<<<<

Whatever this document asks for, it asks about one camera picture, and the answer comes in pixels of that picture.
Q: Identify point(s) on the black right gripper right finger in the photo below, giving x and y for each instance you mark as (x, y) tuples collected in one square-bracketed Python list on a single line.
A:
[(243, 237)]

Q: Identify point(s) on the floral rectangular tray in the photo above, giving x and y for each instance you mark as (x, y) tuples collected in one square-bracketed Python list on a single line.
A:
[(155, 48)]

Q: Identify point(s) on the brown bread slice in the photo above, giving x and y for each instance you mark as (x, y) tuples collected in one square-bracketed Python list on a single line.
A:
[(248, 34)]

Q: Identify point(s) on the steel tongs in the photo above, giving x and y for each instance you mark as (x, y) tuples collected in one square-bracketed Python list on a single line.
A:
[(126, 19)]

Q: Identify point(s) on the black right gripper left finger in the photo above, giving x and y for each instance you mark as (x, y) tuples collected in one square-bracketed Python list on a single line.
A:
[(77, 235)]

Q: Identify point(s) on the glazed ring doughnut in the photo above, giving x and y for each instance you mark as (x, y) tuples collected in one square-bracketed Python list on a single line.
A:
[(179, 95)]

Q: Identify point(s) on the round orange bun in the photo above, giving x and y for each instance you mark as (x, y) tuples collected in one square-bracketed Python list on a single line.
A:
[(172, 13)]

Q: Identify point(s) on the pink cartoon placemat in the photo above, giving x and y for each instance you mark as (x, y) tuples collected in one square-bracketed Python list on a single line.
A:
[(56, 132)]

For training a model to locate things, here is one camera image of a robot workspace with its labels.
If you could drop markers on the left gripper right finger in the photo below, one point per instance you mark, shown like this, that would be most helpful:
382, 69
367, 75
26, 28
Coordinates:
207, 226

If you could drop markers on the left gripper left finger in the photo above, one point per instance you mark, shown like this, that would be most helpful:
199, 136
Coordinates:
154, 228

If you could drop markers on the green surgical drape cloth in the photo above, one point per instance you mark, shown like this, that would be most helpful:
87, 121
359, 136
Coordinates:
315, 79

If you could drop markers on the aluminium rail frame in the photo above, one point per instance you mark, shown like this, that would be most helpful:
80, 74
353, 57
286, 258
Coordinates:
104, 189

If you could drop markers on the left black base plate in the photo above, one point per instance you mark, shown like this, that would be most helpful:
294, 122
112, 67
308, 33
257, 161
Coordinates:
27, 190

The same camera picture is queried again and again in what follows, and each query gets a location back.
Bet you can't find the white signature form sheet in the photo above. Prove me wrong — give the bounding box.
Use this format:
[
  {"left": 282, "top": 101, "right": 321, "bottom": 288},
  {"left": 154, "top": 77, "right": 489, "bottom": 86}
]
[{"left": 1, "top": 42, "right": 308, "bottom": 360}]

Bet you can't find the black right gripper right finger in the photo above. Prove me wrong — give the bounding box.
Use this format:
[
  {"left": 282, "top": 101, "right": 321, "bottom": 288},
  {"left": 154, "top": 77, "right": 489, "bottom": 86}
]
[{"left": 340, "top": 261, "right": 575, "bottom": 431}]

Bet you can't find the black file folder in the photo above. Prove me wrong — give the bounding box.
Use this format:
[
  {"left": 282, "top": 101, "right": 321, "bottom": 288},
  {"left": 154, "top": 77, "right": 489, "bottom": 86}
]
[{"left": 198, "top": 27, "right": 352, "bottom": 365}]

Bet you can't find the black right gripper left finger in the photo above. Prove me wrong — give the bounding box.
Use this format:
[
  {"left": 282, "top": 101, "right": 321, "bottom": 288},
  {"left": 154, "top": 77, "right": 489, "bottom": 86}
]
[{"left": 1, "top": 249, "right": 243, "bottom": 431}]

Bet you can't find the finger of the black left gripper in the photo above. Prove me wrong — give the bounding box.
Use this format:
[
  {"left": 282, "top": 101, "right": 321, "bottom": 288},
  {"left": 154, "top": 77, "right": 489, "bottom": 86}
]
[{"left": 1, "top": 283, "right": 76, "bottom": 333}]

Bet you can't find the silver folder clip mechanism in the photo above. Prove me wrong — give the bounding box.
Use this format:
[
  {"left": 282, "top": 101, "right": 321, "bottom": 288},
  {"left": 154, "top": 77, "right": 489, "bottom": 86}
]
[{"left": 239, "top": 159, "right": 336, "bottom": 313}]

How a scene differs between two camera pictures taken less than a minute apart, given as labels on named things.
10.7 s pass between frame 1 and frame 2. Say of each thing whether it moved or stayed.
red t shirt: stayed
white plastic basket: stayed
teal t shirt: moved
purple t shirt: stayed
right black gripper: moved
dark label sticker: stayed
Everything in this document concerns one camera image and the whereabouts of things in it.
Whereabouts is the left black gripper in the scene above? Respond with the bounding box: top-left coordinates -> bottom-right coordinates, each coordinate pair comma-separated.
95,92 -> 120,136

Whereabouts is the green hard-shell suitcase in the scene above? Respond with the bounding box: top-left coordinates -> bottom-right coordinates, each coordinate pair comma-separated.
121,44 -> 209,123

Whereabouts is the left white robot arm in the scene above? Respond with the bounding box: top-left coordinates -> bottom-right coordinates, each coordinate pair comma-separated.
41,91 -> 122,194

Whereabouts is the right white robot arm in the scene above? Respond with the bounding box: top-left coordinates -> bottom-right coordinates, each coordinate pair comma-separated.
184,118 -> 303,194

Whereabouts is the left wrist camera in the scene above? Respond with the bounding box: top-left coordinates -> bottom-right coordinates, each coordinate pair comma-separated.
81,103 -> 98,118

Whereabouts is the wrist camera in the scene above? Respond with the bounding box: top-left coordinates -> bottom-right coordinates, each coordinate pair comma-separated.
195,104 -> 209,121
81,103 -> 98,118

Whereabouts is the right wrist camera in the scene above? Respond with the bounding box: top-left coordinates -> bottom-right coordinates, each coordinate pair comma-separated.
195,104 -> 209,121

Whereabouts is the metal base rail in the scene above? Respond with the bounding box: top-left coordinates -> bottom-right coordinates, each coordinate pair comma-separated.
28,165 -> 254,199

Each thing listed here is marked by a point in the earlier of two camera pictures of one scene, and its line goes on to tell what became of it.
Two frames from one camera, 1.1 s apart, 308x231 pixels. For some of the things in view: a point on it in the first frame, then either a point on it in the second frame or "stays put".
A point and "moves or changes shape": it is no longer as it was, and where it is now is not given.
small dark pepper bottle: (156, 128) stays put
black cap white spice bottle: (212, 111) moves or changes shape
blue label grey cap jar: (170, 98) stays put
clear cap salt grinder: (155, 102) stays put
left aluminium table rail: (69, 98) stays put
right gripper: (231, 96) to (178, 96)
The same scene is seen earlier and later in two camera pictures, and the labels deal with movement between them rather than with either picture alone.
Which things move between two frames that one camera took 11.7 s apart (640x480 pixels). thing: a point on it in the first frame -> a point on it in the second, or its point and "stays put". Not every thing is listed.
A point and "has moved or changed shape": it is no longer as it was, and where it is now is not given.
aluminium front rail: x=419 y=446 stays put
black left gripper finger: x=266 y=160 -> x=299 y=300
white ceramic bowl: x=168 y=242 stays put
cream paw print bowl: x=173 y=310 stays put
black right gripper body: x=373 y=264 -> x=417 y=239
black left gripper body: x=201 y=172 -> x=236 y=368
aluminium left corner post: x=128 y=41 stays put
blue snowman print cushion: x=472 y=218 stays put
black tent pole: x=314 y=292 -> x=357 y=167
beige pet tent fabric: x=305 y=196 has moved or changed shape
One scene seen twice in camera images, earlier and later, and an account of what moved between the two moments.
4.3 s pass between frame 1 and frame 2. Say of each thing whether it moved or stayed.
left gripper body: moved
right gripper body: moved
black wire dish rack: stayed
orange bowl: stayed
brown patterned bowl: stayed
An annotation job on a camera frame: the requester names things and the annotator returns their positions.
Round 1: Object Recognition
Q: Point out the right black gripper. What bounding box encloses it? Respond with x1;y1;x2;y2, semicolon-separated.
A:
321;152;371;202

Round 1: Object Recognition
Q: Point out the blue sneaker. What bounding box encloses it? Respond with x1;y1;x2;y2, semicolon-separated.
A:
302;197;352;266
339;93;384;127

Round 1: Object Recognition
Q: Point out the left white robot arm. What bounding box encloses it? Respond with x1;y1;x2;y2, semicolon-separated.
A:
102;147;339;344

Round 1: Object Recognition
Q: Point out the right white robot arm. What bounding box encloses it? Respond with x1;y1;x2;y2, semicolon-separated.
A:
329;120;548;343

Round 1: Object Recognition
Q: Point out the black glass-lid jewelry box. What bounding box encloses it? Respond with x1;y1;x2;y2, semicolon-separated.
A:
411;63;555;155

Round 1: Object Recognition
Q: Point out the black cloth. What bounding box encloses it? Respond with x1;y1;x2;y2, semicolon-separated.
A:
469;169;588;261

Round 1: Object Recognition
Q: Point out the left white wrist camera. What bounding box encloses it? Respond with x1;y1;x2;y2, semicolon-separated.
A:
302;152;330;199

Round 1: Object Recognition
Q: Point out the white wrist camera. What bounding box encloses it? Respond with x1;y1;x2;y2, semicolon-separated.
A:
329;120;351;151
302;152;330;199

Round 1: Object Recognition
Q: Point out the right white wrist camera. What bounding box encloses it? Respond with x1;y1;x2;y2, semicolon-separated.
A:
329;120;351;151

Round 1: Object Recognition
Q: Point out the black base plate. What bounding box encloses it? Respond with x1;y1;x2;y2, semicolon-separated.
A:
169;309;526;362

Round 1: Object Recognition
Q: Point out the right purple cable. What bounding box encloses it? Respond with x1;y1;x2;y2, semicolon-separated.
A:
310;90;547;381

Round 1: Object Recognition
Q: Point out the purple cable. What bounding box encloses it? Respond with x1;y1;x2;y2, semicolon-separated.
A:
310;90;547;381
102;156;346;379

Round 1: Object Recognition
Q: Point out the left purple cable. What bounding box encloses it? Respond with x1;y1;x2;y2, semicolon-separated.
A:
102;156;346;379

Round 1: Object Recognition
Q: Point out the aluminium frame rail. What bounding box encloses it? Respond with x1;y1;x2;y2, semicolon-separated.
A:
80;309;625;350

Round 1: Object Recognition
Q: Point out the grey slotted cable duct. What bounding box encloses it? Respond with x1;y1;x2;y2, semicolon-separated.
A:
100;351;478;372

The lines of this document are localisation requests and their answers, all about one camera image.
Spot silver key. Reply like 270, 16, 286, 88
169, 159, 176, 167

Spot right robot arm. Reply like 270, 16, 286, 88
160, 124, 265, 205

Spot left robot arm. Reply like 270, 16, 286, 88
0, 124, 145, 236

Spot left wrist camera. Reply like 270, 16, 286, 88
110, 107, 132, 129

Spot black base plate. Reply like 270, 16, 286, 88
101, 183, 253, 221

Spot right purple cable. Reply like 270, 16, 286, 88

>>>>

| Task brief |
Lines with the word "moves" in them should be copied from the preceding records.

| Output of the task |
A point and "moves or changes shape": it is no longer as it was, and where it is now is not given.
black cap white spice bottle: (212, 111) moves or changes shape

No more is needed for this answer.